# Application: Learning optimal restrictions in a continuous-action game

This notebook corresponds to Section 5.3 of the paper "Grams & Oesterle (forthcoming). _DRAMA at the PettingZoo: Dynamically Restricted Action Spaces for Multi-Agent Reinforcement Learning Frameworks_."

## Setup

In [None]:
%load_ext autoreload
%autoreload 2

In [None]:
import os, sys
sys.path.append(f'{os.getcwd()}/../../')

In [None]:
import numpy as np
import pandas as pd
from tqdm import tqdm
import matplotlib.pyplot as plt

from gymnasium.spaces import Discrete, Box, Space

from src.restrictions import DiscreteVectorRestriction
from src.wrapper import RestrictionWrapper
from src.restrictors import Restrictor, RestrictorActionSpace, DiscreteVectorActionSpace
from src.utils import flatdim, flatten, unflatten

from examples.utils import play, ReplayBuffer
from examples.traffic.env import TrafficEnvironment
from examples.traffic.agent import TrafficAgent
from examples.traffic.restrictor import TrafficRestrictor

from examples.traffic.utils import create_graph, analyze_graph, edge_path_to_node_path

In [None]:
graph = create_graph([
    ((0, 1), (0, 8, 1)), 
    ((0, 2), (11, 0, 0)), 
    ((1, 2), (1, 0, 0)), 
    ((1, 3), (11, 0, 0)), 
    ((2, 3), (0, 8, 1))
])

In [None]:
possible_agent_routes = [(0, 3)]

In [None]:
import itertools
import networkx as nx

def powerset(iterable):
    s = list(iterable)
    return itertools.chain.from_iterable(itertools.combinations(s, r) for r in range(len(s)+1))

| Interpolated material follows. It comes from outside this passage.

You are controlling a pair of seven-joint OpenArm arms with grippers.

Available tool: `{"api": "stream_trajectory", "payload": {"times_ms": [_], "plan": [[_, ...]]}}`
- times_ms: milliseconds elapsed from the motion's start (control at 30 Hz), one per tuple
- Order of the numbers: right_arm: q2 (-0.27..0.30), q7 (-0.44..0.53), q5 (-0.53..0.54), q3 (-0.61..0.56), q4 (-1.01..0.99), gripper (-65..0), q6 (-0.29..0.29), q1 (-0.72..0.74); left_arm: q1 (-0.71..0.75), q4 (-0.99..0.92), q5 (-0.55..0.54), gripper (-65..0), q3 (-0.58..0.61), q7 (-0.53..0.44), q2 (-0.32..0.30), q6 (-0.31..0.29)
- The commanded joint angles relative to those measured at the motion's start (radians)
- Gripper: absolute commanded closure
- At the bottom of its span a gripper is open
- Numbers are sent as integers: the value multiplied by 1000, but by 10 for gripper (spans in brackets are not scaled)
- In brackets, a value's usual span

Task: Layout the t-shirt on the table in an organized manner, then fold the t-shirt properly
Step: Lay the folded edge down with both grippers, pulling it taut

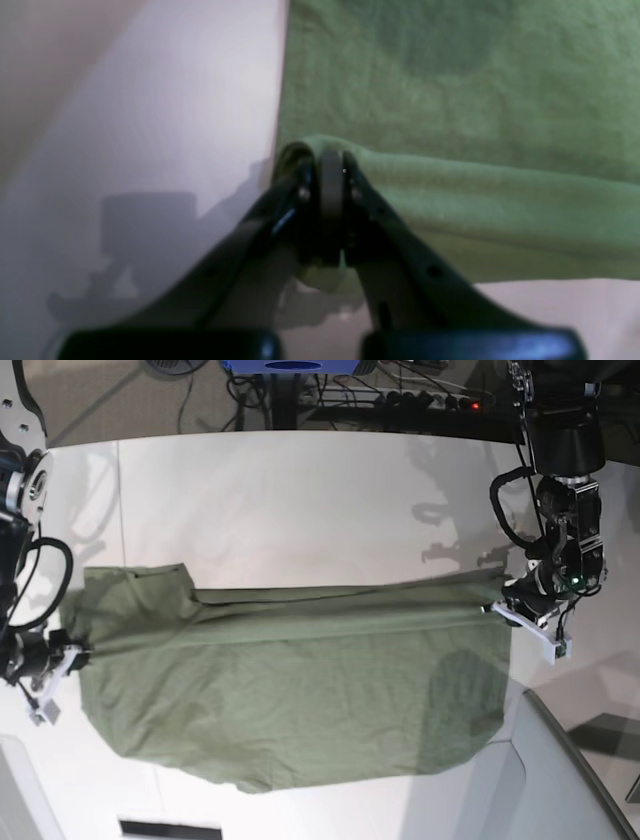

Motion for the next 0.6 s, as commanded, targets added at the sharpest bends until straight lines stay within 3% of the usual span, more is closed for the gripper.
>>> {"api": "stream_trajectory", "payload": {"times_ms": [0,400,467,567], "plan": [[14,33,10,0,-11,0,1,38,-16,3,-2,0,-6,-28,-17,3],[13,134,9,1,-112,-12,1,60,-59,-79,-2,0,2,-162,-15,3],[13,158,9,6,-112,-81,1,58,-79,-79,-2,0,3,-162,-15,3],[13,168,10,9,-108,-266,1,57,-99,-78,-2,0,-4,-160,-15,3]]}}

number_of_nodes = graph.number_of_nodes()
number_of_edges = graph.number_of_edges()

edge_list = list(graph.edges)
edge_indices = {e: i for i, e in enumerate(edge_list)}
edge_latencies = {i: graph[s][t]["latency"] for i, [s, t] in enumerate(edge_list)}

minimum_node_set = set(sum(possible_agent_routes, tuple()))

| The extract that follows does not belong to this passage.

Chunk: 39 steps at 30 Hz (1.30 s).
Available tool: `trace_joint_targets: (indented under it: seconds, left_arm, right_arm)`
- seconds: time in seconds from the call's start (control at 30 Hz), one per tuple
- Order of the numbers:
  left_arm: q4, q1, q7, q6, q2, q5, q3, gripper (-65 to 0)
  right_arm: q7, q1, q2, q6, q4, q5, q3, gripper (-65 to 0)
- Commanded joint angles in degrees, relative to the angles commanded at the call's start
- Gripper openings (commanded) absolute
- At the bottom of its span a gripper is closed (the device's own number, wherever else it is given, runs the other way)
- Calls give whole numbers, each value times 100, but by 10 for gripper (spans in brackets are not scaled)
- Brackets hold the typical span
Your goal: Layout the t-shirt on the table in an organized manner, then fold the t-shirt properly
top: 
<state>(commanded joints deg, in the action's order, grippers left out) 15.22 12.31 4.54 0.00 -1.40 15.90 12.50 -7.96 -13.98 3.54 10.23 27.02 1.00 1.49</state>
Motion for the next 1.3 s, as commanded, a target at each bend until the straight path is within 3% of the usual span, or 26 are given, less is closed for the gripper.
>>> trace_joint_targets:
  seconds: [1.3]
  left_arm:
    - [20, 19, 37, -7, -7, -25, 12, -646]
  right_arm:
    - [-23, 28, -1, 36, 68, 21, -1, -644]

valid_edge_restrictions = []
for allowed_edges in powerset(range(number_of_edges)):
    subgraph = graph.edge_subgraph(edge_list[i] for i in allowed_edges)
    if minimum_node_set.issubset(subgraph.nodes) and all(nx.has_path(subgraph, s, t) for s, t in possible_agent_routes):
        valid_edge_restrictions.append(set(allowed_edges))

route_list = [tuple(edge_indices[e] for e in path)
        for s, t in possible_agent_routes
        for path in nx.all_simple_edge_paths(graph, s, t)
]
number_of_routes = len(route_list)

valid_route_restrictions = [np.array([set(route).issubset(edge_restriction) for route in route_list]) for edge_restriction in valid_edge_restrictions]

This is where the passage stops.